Бархатный диктатор (сборник) - Леонид Гроссман 15 стр.


...

"Может ли это случиться? Нет, нет и тысячу раз нет – этого быть не может, чтобы Вы перед лицом всего народа русского, в такую минуту простили убийц отца вашего, русского государя, за кровь которого вся земля (кроме немногих ослабленных умом и сердцем) требует мщения и громко ропщет, что оно замедляется".

Мщение? То ли слово? Ведь блаженны милостивые… О, вечные соблазны невыполнимей книги! И зачем только ревностные ученики записали в своих канонах и посланиях эти неосуществимые заветы опаснейшего фантаста и передали их векам, как норму поведения и правила практической жизни?

Он подошел к огромному образу. Долго и пристально всматривался в древнее творение новгородских иконописцев. Казалось, безмолвно и напряженно вел с ним беседу.

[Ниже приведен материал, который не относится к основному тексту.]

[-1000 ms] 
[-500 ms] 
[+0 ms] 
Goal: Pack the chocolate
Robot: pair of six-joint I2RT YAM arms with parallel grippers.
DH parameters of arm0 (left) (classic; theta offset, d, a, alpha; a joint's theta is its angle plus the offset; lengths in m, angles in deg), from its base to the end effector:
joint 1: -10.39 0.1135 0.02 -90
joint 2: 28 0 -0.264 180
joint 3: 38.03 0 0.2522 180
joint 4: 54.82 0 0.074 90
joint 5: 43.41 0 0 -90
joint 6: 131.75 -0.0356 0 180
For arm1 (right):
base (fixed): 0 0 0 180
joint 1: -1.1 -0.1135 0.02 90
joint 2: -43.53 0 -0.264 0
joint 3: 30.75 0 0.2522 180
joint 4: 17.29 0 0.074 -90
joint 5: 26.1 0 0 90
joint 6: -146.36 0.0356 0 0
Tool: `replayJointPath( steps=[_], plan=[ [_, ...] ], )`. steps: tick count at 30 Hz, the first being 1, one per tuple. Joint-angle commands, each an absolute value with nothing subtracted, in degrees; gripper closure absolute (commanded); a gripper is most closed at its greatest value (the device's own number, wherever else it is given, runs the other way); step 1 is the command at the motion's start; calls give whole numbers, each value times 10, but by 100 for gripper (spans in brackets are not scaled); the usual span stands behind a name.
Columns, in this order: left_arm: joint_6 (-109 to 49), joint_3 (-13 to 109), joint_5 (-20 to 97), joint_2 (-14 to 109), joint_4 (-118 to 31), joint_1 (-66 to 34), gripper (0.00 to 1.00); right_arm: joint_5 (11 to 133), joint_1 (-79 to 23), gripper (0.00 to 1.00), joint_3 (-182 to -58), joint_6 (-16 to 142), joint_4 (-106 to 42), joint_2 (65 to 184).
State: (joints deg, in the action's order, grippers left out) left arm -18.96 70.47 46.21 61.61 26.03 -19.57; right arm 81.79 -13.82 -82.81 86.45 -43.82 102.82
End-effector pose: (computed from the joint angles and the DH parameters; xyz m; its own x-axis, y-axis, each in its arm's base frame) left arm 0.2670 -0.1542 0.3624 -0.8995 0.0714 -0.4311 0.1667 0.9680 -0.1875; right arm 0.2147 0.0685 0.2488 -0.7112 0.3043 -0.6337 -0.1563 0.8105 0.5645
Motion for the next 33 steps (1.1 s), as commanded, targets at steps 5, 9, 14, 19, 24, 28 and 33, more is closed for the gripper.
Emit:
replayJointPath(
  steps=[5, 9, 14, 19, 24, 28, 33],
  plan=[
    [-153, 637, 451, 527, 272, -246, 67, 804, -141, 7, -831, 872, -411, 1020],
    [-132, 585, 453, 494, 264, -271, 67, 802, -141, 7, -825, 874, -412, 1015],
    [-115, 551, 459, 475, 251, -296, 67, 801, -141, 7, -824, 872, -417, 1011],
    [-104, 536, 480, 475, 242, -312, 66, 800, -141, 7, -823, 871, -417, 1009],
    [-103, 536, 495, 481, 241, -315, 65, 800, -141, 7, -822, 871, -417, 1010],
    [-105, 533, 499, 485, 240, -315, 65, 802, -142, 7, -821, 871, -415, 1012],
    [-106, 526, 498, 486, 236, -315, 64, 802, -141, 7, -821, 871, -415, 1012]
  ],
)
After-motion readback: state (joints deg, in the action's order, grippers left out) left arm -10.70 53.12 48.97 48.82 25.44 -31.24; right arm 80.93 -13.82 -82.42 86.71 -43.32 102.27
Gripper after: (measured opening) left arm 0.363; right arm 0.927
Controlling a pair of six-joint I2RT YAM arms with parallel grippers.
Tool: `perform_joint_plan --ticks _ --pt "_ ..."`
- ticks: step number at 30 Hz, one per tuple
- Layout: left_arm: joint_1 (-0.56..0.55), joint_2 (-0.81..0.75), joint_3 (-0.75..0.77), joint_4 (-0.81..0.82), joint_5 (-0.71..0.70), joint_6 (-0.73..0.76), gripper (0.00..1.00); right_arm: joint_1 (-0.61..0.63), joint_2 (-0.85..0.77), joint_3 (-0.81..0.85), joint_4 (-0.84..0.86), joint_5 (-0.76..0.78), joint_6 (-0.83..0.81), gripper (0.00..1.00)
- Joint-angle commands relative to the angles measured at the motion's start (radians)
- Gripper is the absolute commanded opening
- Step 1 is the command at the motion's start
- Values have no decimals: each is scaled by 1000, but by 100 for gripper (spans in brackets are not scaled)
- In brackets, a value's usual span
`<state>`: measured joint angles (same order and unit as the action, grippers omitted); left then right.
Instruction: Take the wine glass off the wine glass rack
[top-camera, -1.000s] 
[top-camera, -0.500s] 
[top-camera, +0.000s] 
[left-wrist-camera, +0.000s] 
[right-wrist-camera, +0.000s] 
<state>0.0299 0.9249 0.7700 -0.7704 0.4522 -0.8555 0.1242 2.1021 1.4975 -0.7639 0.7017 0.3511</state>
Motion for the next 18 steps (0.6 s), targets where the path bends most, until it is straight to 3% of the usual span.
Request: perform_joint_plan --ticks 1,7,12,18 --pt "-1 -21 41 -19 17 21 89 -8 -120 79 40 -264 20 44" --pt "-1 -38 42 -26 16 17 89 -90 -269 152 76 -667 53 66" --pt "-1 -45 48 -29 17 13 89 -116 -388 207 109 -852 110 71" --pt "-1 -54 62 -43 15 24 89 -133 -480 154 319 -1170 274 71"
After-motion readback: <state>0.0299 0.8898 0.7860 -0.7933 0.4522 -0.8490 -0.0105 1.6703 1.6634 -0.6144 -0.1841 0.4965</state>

– Ты хочешь внушить мне, что в этом письме моем к императору ложь и софизм? Благотворить ненавидящих нас и молиться за нас обижающих – этого ждешь от меня, о тончайший из риторов? Нет, ошибаешься – не безумством заветов твоих будем обуздывать бунты, строить церковь твою и крепить всемогущество кесаря.

Он вытянул вперед блистающий в свете лампад остроконечный свой череп, строго, пристально глядя в темный левкас новгородского образа.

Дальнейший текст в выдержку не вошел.